What you have to do:
Repeat the whole listing below precisely. Omit all pictures.
:::::
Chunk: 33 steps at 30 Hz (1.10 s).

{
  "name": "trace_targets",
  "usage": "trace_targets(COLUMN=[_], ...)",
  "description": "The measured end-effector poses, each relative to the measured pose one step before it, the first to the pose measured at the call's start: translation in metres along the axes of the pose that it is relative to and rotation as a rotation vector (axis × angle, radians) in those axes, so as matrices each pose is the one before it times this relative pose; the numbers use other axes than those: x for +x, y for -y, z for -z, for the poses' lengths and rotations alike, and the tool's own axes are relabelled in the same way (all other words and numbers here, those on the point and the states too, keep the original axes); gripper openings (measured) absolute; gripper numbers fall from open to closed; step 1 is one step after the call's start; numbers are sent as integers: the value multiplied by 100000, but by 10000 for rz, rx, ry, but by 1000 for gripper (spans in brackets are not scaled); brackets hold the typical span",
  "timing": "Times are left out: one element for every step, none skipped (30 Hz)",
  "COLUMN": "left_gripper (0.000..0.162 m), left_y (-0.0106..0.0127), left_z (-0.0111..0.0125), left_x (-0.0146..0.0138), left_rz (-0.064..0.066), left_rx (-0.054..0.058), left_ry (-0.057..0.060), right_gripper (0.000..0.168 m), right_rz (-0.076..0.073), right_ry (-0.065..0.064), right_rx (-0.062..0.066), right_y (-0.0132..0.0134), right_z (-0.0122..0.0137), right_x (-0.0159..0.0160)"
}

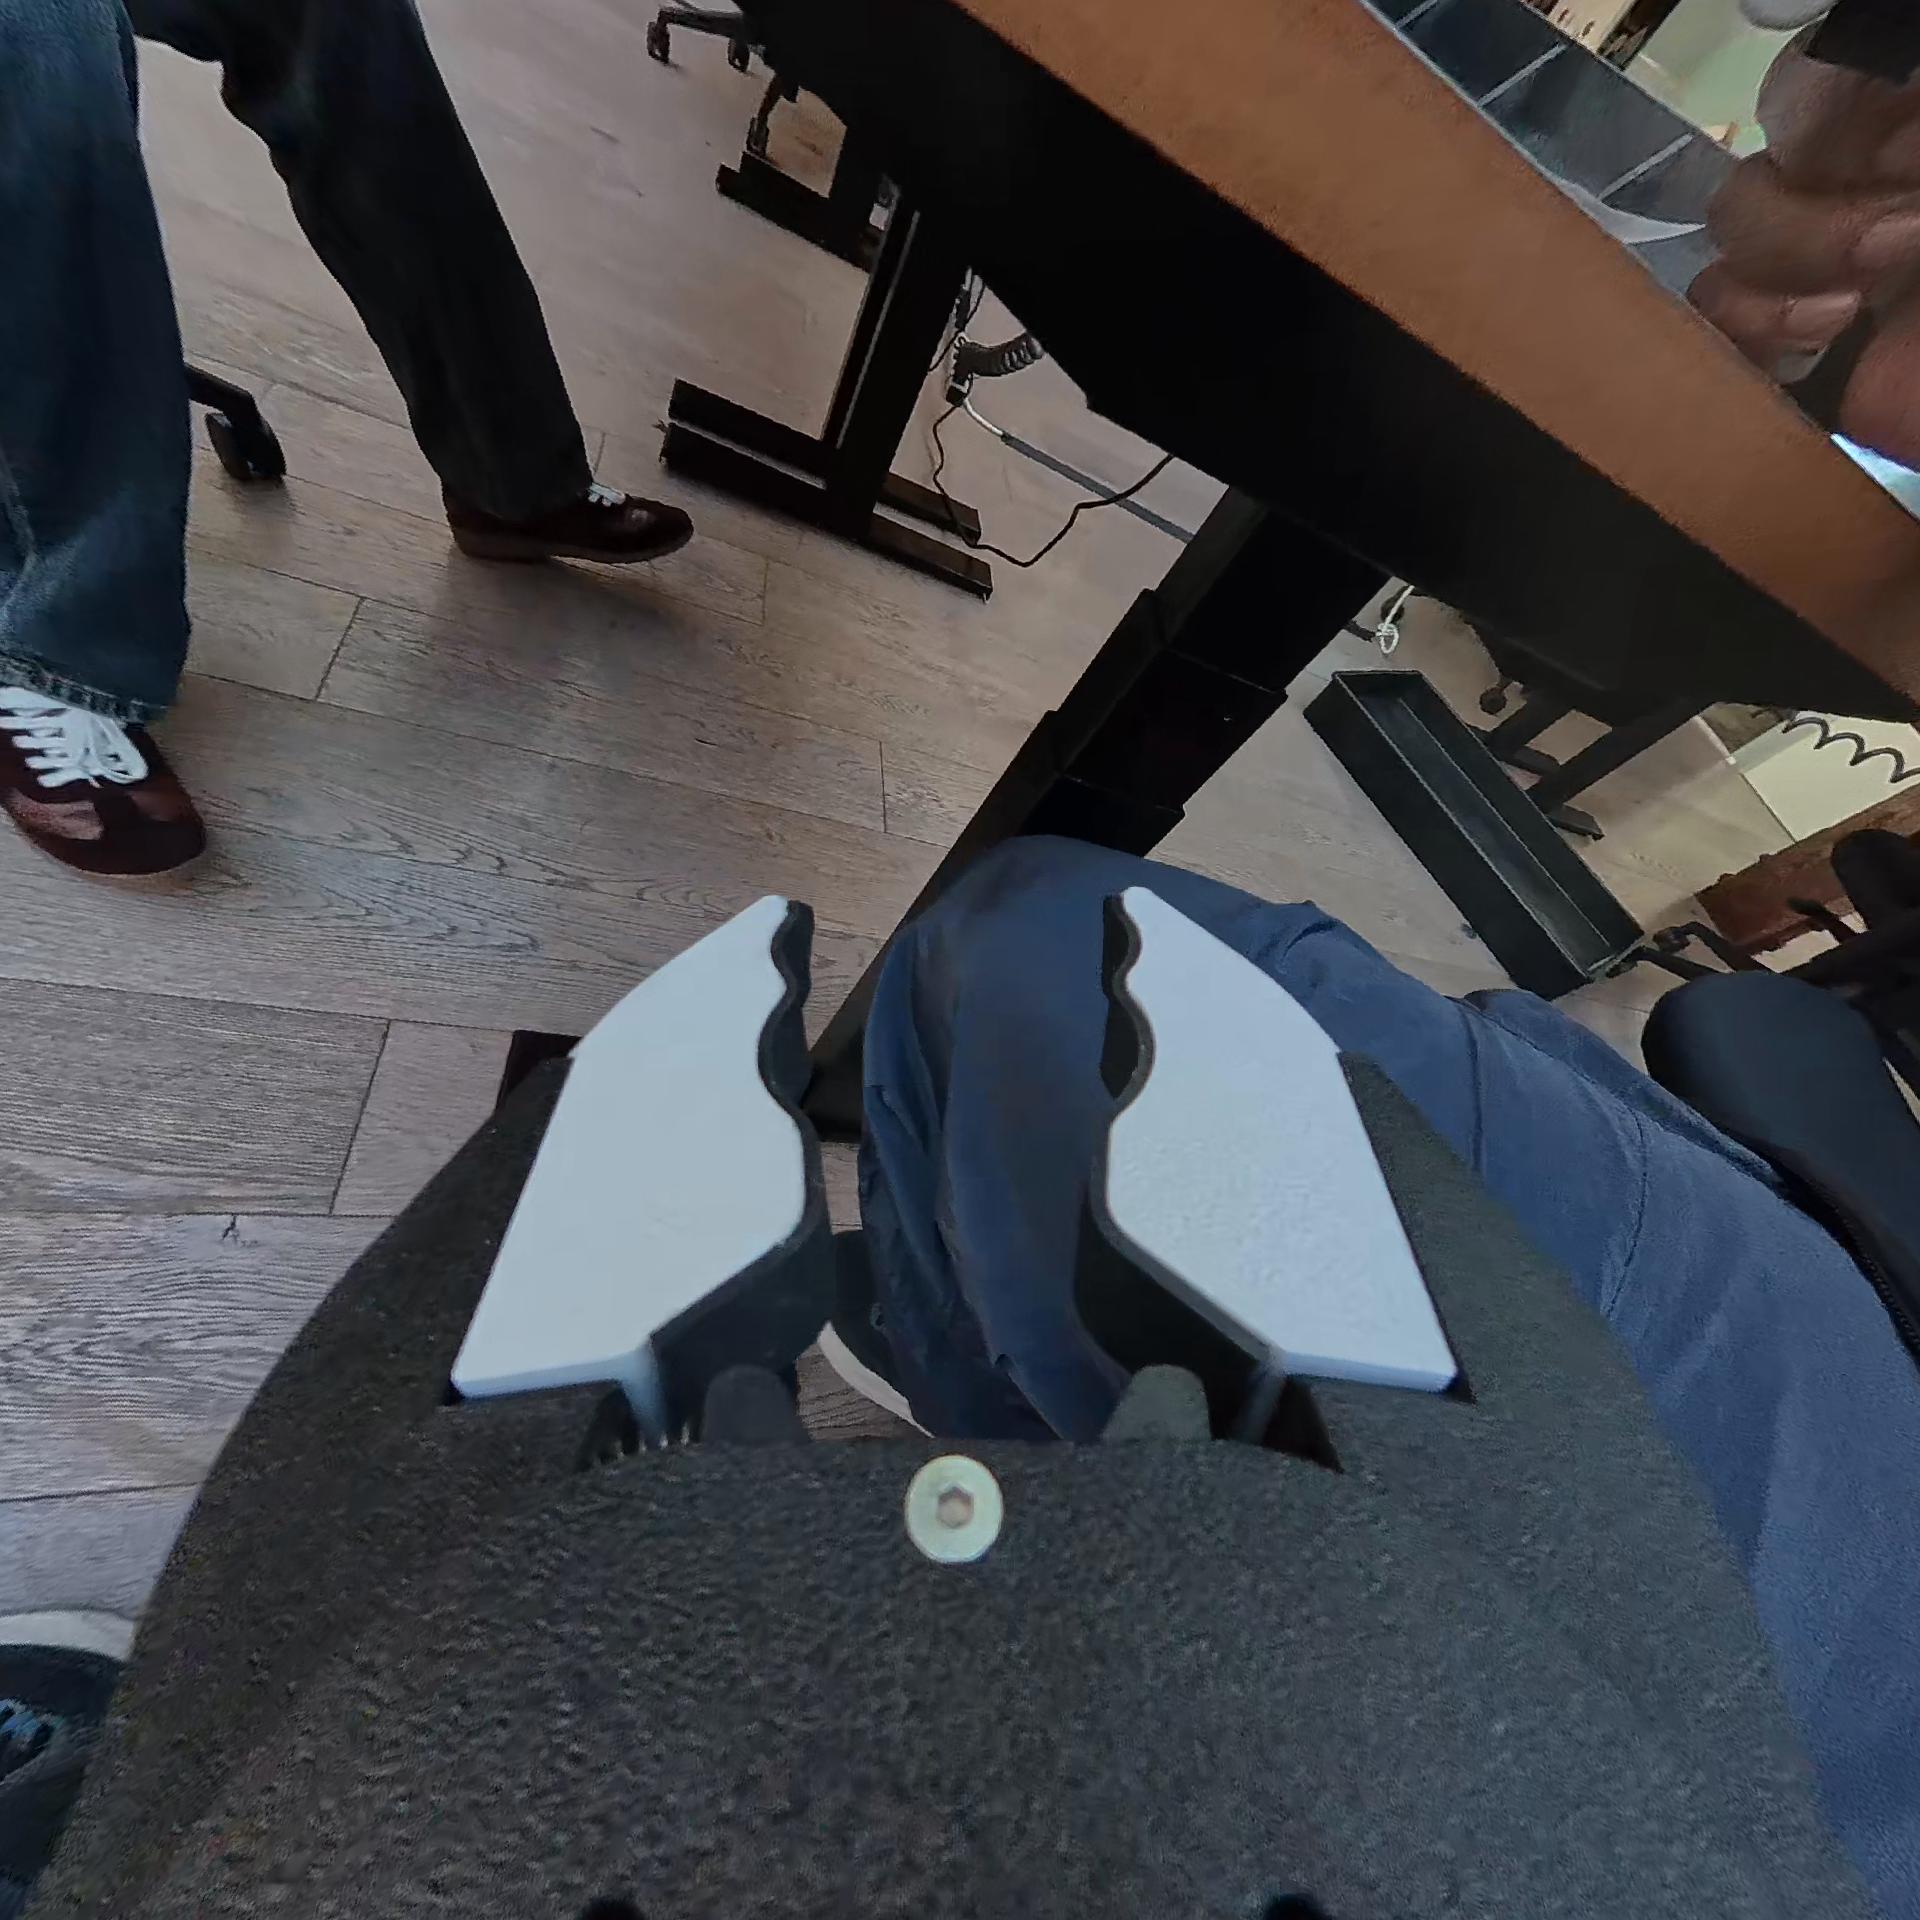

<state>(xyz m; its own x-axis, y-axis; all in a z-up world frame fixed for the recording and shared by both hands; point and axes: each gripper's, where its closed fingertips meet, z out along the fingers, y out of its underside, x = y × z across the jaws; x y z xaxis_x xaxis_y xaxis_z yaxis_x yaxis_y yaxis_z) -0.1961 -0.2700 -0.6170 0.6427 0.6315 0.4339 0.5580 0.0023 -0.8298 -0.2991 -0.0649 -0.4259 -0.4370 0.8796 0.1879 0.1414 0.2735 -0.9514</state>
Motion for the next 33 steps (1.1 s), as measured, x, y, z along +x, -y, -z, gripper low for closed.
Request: trace_targets(left_gripper=[54, 54, 54, 54, 54, 54, 54, 54, 54, 54, 55, 54, 55, 54, 54, 54, 54, 53, 54, 54, 54, 54, 54, 54, 53, 53, 54, 54, 54, 54, 54, 54, 54], left_y=[-92, -111, -89, -10, 76, 142, 172, 169, 166, 229, 352, 510, 653, 780, 838, 857, 796, 638, 508, 399, 303, 164, -8, -142, -302, -445, -486, -447, -293, -65, 61, 52, -42], left_z=[-271, -265, -281, -293, -340, -377, -424, -440, -428, -342, -248, -134, -71, 20, 54, 112, 131, 140, 197, 249, 289, 294, 317, 368, 452, 547, 610, 624, 597, 499, 371, 225, 99], left_x=[108, 81, 70, 73, 100, 96, 0, -99, -180, -313, -456, -624, -679, -710, -779, -823, -807, -801, -750, -610, -444, -294, -112, 71, 137, 157, 185, 181, 248, 275, 198, 104, 4], left_rz=[160, 170, 164, 151, 97, -18, -148, -234, -265, -275, -297, -295, -282, -265, -231, -154, -55, 53, 129, 160, 173, 194, 172, 86, -24, -96, -113, -75, -8, 55, 94, 103, 89], left_rx=[-39, -51, -37, -24, -30, -58, -86, -127, -170, -168, -114, -61, -3, 61, 123, 190, 224, 191, 173, 197, 211, 156, 82, 32, -17, -78, -98, -78, -12, 92, 151, 133, 52], left_ry=[-134, -115, -108, -112, -126, -129, -82, -60, -51, -14, 49, 116, 109, 86, 89, 91, 60, 65, 78, 73, 71, 92, 63, 47, 88, 123, 133, 132, 69, 19, 21, 28, 44], right_gripper=[19, 19, 19, 19, 19, 19, 19, 19, 19, 19, 19, 19, 19, 20, 20, 20, 20, 20, 20, 20, 20, 20, 20, 20, 20, 20, 19, 19, 19, 19, 19, 19, 19], right_rz=[4, -29, -63, -93, -110, -97, -64, -26, 15, 50, 67, 73, 82, 94, 94, 83, 92, 114, 118, 67, -27, -93, -97, -57, 4, 55, 86, 91, 61, 18, -13, -13, -10], right_ry=[-32, -30, -22, -9, -16, -7, 8, -3, -25, -32, -43, -44, -40, -34, -21, -14, -62, -90, -32, -30, -18, 116, 184, 165, 185, 247, 283, 288, 301, 331, 331, 278, 238], right_rx=[2, -2, -20, -37, -49, -52, -48, -32, -13, -16, -39, -81, -131, -171, -170, -117, -94, -53, 51, 153, 242, 243, 189, 175, 190, 184, 174, 182, 198, 195, 162, 123, 72], right_y=[4, -11, -30, -41, -62, -63, -58, -44, -15, -10, -42, -92, -139, -192, -184, -86, -53, 41, 193, 371, 566, 661, 667, 698, 760, 777, 828, 875, 889, 821, 648, 445, 215], right_z=[4, -1, -20, -39, -56, -49, -46, -34, -17, -16, -40, -91, -134, -175, -207, -203, -191, -185, -233, -293, -373, -469, -577, -630, -669, -735, -816, -859, -910, -948, -988, -1003, -999], right_x=[31, 63, 99, 111, 127, 112, 56, 32, 10, -9, -22, -26, -34, -64, -80, -117, -36, -8, -84, -97, -130, -327, -460, -463, -517, -606, -635, -612, -620, -652, -654, -569, -483])
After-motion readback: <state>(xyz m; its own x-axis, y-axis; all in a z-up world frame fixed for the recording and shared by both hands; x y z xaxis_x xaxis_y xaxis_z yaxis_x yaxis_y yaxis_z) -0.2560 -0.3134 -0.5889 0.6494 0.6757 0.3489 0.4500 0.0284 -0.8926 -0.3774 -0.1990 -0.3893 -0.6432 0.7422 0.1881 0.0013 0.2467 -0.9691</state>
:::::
Exercise response:
Chunk: 33 steps at 30 Hz (1.10 s).

{
  "name": "trace_targets",
  "usage": "trace_targets(COLUMN=[_], ...)",
  "description": "The measured end-effector poses, each relative to the measured pose one step before it, the first to the pose measured at the call's start: translation in metres along the axes of the pose that it is relative to and rotation as a rotation vector (axis × angle, radians) in those axes, so as matrices each pose is the one before it times this relative pose; the numbers use other axes than those: x for +x, y for -y, z for -z, for the poses' lengths and rotations alike, and the tool's own axes are relabelled in the same way (all other words and numbers here, those on the point and the states too, keep the original axes); gripper openings (measured) absolute; gripper numbers fall from open to closed; step 1 is one step after the call's start; numbers are sent as integers: the value multiplied by 100000, but by 10000 for rz, rx, ry, but by 1000 for gripper (spans in brackets are not scaled); brackets hold the typical span",
  "timing": "Times are left out: one element for every step, none skipped (30 Hz)",
  "COLUMN": "left_gripper (0.000..0.162 m), left_y (-0.0106..0.0127), left_z (-0.0111..0.0125), left_x (-0.0146..0.0138), left_rz (-0.064..0.066), left_rx (-0.054..0.058), left_ry (-0.057..0.060), right_gripper (0.000..0.168 m), right_rz (-0.076..0.073), right_ry (-0.065..0.064), right_rx (-0.062..0.066), right_y (-0.0132..0.0134), right_z (-0.0122..0.0137), right_x (-0.0159..0.0160)"
}


<state>(xyz m; its own x-axis, y-axis; all in a z-up world frame fixed for the recording and shared by both hands; point and axes: each gripper's, where its closed fingertips meet, z out along the fingers, y out of its underside, x = y × z across the jaws; x y z xaxis_x xaxis_y xaxis_z yaxis_x yaxis_y yaxis_z) -0.1961 -0.2700 -0.6170 0.6427 0.6315 0.4339 0.5580 0.0023 -0.8298 -0.2991 -0.0649 -0.4259 -0.4370 0.8796 0.1879 0.1414 0.2735 -0.9514</state>
Motion for the next 33 steps (1.1 s), as measured, x, y, z along +x, -y, -z, gripper low for closed.
Request: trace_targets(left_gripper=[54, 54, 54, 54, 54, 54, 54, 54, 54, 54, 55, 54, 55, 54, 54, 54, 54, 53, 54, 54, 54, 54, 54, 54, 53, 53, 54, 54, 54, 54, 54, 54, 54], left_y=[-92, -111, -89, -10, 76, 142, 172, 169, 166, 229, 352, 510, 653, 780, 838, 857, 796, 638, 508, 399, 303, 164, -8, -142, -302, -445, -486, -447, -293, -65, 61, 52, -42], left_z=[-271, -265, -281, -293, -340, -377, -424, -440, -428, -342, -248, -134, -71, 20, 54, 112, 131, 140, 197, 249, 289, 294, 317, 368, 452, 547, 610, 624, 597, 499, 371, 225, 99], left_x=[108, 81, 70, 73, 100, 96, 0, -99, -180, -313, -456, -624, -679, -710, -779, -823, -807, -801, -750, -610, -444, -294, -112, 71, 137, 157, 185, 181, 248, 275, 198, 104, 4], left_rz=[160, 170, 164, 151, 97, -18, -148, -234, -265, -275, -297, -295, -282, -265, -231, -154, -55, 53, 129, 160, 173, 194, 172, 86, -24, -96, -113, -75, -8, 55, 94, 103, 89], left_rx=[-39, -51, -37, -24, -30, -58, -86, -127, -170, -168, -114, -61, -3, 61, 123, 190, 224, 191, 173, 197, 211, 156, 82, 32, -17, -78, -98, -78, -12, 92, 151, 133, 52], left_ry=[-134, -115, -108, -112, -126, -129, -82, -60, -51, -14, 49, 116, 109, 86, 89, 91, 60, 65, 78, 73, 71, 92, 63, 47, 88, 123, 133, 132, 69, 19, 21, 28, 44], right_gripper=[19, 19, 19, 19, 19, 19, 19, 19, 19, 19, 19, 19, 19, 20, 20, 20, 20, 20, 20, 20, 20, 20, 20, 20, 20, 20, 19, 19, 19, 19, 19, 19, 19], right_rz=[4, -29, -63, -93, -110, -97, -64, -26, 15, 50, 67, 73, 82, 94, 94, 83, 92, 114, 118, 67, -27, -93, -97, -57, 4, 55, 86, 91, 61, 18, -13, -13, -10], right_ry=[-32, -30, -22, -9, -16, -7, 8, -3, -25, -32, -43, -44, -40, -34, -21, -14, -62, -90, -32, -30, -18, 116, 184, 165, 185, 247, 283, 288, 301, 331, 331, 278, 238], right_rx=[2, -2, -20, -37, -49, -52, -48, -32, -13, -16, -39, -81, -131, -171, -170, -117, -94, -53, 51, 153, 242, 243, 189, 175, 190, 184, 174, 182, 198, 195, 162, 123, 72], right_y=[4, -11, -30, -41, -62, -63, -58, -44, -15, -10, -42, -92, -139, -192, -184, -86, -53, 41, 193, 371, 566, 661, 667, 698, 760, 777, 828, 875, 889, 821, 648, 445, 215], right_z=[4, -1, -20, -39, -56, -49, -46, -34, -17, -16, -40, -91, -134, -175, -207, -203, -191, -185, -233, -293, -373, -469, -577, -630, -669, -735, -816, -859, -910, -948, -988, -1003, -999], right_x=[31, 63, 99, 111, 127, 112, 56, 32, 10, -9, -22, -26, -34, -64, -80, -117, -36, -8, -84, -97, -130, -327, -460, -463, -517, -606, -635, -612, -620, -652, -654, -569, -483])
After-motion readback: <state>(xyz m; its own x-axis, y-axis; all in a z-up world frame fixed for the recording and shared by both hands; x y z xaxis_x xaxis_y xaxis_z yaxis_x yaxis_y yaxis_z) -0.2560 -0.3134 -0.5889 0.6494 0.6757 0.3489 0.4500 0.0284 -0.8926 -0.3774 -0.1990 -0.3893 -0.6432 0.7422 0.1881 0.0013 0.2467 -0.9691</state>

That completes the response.